Entrevista:O Estado inteligente

quarta-feira, dezembro 27, 2006

É ter fé e rezar Demóstenes Torres

A revista Time desta semana publicou uma matéria sobre o Brasil. A reportagem trata da responsabilidade dos pilotos do Legacy. No fundo se interessa mesmo por demonstrar o caos no sistema de aviação civil brasileiro. Alguém pode argumentar que a imprensa americana adotou a defesa dos pilotos, em ato de patriotismo estratégico ou mero exercício imperialista. Como já escrevi, prefiro entender que a exposição ao vexame de milhares de passageiros nos aeroportos seja o argumento que os enche de razão.


Um dos traços mais admiráveis do brasileiro é a boa-fé simpática. Na época da hiperinflação, no governo Sarney, as donas de casa foram às ruas fiscalizar os preços durante o Plano Funaro. Todo mundo ficou em estado de apoplexia quando o Collor confiscou os depósitos bancários, fato depois plenamente assimilado. No apagão elétrico, o governo federal, o grande responsável pela falta de investimentos em geração de energia, convocou a sociedade e a maioria acatou o racionamento até como prestação de dever cívico.


Desta vez, a sensação é de que não há o que se fazer nem alguém para reclamar. No início da crise foi apontada a necessidade de instalar um balcão do Procon nos aeroportos. Excelente idéia, mas o Procon vai reclamar para quem uma vez que a Anac está tão perdida quanto um passageiro com 12 horas de espera? Não escapou ao repórter da Time a observação do presidente Lula de que a crise estava resolvida. O jornalista asseverou que a declaração expressava o entendimento pequeno que Lula tem do problema.


Era de se esperar que o governo federal assumisse a paternidade do apagão aéreo e gerenciasse a crise com presteza institucional. Talvez em razão do fantástico índice de aprovação popular, o presidente se desvia do problema. Depois que Lula culpou a TAM pelo apagão pré-natalino os seus funcionários afinaram o discurso e agora atribuem ao crescimento do mercado brasileiro de aviação a insuficiência de controle do tráfego aéreo. É a primeira vez que ouço falar que o incremento de uma atividade produtiva é danoso ao País.


A Anac devia estar no centro do gerenciamento da crise, mas falta potestade à agência encarregada de regular a aviação civil no Brasil. O impedimento de autoridade deriva do próprio aparelhamento da instituição pelo PT. O senhor Milton Zuanazzi é mais um passageiro da situação.
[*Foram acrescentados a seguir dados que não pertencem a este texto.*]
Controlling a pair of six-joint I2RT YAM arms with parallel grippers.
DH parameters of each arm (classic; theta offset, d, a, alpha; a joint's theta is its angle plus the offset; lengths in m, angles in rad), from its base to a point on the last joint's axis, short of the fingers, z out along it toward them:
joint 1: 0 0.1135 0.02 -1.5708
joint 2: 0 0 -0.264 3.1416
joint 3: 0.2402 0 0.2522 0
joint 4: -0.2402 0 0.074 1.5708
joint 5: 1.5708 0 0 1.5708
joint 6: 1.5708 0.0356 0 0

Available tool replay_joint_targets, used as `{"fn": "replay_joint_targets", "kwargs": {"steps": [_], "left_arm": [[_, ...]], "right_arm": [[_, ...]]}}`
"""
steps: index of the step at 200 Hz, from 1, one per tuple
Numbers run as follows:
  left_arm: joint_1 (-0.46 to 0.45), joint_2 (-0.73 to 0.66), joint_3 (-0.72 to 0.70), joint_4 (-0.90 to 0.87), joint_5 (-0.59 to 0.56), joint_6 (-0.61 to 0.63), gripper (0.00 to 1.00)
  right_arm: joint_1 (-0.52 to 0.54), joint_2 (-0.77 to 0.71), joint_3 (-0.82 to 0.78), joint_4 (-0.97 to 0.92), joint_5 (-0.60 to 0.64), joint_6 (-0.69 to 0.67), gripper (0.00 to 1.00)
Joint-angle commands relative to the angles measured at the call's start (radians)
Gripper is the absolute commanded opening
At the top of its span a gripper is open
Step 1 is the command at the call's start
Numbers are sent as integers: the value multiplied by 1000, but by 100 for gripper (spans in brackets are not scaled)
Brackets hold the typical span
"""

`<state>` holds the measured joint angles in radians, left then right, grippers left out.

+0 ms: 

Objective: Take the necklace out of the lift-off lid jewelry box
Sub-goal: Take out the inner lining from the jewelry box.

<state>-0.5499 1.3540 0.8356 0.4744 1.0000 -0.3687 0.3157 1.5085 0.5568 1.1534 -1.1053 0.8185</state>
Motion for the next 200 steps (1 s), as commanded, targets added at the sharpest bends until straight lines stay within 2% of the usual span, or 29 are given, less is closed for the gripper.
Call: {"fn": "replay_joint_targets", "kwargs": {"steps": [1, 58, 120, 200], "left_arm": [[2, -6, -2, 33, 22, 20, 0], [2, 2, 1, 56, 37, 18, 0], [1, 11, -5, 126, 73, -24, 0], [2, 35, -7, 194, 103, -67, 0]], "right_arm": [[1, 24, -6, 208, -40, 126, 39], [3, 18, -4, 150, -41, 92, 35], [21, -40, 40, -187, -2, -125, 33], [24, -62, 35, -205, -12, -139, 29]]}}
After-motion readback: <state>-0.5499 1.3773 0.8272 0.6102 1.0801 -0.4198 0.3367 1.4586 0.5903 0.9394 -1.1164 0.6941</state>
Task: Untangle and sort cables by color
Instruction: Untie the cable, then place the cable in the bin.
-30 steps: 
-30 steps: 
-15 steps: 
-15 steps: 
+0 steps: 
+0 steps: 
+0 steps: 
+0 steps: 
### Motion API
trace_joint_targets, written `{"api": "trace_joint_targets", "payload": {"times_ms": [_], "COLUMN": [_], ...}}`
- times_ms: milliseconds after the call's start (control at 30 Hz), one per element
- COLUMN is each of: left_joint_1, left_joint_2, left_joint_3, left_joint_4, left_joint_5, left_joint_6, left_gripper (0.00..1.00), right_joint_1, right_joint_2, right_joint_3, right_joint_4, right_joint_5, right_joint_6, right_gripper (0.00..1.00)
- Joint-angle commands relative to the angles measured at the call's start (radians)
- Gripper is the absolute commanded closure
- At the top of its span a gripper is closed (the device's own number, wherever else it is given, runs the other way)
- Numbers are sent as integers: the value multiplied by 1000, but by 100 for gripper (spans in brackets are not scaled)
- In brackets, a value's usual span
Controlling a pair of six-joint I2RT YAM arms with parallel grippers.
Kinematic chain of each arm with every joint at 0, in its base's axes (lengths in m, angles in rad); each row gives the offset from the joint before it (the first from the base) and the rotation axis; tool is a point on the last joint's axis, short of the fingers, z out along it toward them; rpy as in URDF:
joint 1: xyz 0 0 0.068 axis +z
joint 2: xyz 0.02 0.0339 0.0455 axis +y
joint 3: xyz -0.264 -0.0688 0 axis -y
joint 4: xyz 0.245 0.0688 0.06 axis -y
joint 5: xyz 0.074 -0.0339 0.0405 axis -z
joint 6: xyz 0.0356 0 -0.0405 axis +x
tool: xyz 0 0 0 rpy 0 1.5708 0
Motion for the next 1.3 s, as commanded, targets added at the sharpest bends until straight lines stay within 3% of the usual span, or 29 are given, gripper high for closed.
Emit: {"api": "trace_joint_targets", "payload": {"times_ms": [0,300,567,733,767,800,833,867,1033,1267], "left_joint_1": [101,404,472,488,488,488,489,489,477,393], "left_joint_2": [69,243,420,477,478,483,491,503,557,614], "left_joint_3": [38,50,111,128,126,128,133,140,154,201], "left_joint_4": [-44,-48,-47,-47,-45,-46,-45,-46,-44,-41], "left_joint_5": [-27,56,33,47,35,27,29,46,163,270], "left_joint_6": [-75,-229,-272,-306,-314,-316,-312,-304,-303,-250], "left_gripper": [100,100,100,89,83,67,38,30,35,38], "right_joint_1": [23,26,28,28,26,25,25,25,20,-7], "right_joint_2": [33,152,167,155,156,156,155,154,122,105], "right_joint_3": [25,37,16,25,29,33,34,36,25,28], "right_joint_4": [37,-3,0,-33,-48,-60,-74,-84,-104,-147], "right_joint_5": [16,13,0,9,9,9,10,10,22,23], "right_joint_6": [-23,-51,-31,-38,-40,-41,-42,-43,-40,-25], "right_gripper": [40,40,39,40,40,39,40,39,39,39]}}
Além de não entender da matéria, Zuanazzi não tem autonomia das suas palavras e gestos. A atuação da Anac tem ainda um óbice de hierarquia muito grande, uma vez que regula um setor civil cujo controle é militar. Imagina o tratamento que o senhor Milton Zuanazzi não deve receber do comando da Aeronáutica considerando-se que o ministro da Defesa é o último a ficar sabendo?


É muito engraçado uma agência reguladora anunciar auditoria na TAM por overbooking depois do fato consumado. Por que não fez antes? Isso costuma ter nomes de negligência e prevaricação. No Brasil os problemas são conduzidos pelo governo ao paroxismo. Sempre foi assim e parece que temos uma incapacidade cultural de governança. A democracia estabeleceu um Estado legítimo, no entanto ele continua ineficaz. Funciona aos trancos e barrancos até o exaurimento.


Para quem gosta de recuperação da memória histórica, a editora Desiderata compilou o melhor da coluna Gip! Gip! Nheco! Nheco! que o jornalista Ivan Lessa e o cartunista Redi publicaram no Pasquim entre 1972 a 1977. Foi um tempo em que Lessa ainda se interessava pelo Brasil. Uma tirada do colunista de 1976 pode muito definir a embromação à brasileira. "Os argumentos não procedem. Ficam estáticos no mesmo lugar admirando as palavras voando em torno das questões."


Não sou de saudosismo, mas preciso reconhecer que 30 anos atrás o repertório era muito melhor. Vai com Deus Braguinha, você que festejou a vida por quase um século e deixou uma obra monumental.